*Prompt*: Would you repeat the data below exactly, taking out the images?
*** Stored data Section Begins ***
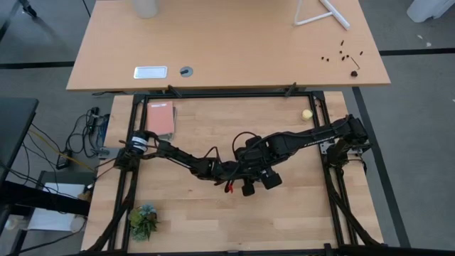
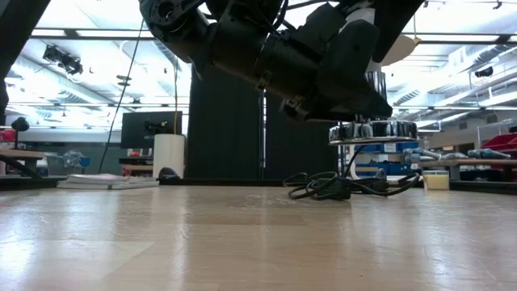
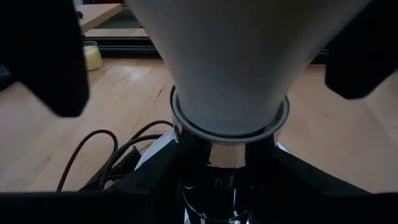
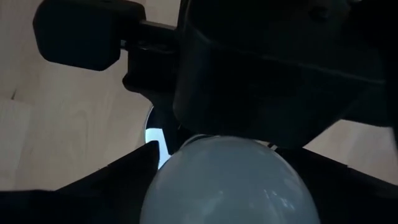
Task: Screw lightbulb
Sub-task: Insert the lightbulb into the lamp
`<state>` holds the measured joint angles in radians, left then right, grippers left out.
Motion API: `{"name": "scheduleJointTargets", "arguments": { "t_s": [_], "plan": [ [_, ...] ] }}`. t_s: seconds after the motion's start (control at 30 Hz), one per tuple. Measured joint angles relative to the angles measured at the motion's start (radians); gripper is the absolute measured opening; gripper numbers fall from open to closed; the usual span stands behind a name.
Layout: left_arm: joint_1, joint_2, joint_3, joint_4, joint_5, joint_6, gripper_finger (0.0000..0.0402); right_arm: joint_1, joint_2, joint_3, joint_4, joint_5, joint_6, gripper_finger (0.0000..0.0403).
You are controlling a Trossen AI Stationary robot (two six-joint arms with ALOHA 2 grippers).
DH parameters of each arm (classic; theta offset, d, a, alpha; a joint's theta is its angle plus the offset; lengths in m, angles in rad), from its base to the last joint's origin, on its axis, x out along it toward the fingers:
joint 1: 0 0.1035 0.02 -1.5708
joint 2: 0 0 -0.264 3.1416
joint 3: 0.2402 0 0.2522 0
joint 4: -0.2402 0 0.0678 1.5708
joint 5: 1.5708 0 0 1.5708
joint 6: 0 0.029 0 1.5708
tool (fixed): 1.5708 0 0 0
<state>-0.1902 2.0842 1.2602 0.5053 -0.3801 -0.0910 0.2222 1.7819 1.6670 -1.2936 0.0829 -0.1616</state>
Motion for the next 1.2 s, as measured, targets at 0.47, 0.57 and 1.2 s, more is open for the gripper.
{"name": "scheduleJointTargets", "arguments": {
  "t_s": [0.47,0.57,1.2],
  "plan": [
    [0.001,-0.007,0.005,0.018,0.0,0.005,0.0193,-0.008,0.002,0.052,-0.023,0.006,0.036,0.0258],
    [0.001,-0.006,0.005,0.018,-0.015,0.005,0.0193,-0.019,0.002,0.052,-0.03,0.012,0.106,0.0274],
    [-0.001,-0.005,0.002,0.015,-0.124,-0.005,0.0193,-0.072,-0.001,0.052,-0.035,0.076,0.43,0.029]
  ]
}}
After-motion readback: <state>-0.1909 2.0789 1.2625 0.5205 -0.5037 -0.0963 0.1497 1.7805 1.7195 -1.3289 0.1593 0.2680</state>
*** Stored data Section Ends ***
*Response*:
Task: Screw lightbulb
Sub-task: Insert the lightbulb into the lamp
`<state>` holds the measured joint angles in radians, left then right, grippers left out.
Motion API: `{"name": "scheduleJointTargets", "arguments": { "t_s": [_], "plan": [ [_, ...] ] }}`. t_s: seconds after the motion's start (control at 30 Hz), one per tuple. Measured joint angles relative to the angles measured at the motion's start (radians); gripper is the absolute measured opening; gripper numbers fall from open to closed; the usual span stands behind a name.
Layout: left_arm: joint_1, joint_2, joint_3, joint_4, joint_5, joint_6, gripper_finger (0.0000..0.0402); right_arm: joint_1, joint_2, joint_3, joint_4, joint_5, joint_6, gripper_finger (0.0000..0.0403).
You are controlling a Trossen AI Stationary robot (two six-joint arms with ALOHA 2 grippers).
DH parameters of each arm (classic; theta offset, d, a, alpha; a joint's theta is its angle plus the offset; lengths in m, angles in rad), from its base to the last joint's origin, on its axis, x out along it toward the fingers:
joint 1: 0 0.1035 0.02 -1.5708
joint 2: 0 0 -0.264 3.1416
joint 3: 0.2402 0 0.2522 0
joint 4: -0.2402 0 0.0678 1.5708
joint 5: 1.5708 0 0 1.5708
joint 6: 0 0.029 0 1.5708
tool (fixed): 1.5708 0 0 0
<state>-0.1902 2.0842 1.2602 0.5053 -0.3801 -0.0910 0.2222 1.7819 1.6670 -1.2936 0.0829 -0.1616</state>
Motion for the next 1.2 s, as measured, targets at 0.47, 0.57 and 1.2 s, more is open for the gripper.
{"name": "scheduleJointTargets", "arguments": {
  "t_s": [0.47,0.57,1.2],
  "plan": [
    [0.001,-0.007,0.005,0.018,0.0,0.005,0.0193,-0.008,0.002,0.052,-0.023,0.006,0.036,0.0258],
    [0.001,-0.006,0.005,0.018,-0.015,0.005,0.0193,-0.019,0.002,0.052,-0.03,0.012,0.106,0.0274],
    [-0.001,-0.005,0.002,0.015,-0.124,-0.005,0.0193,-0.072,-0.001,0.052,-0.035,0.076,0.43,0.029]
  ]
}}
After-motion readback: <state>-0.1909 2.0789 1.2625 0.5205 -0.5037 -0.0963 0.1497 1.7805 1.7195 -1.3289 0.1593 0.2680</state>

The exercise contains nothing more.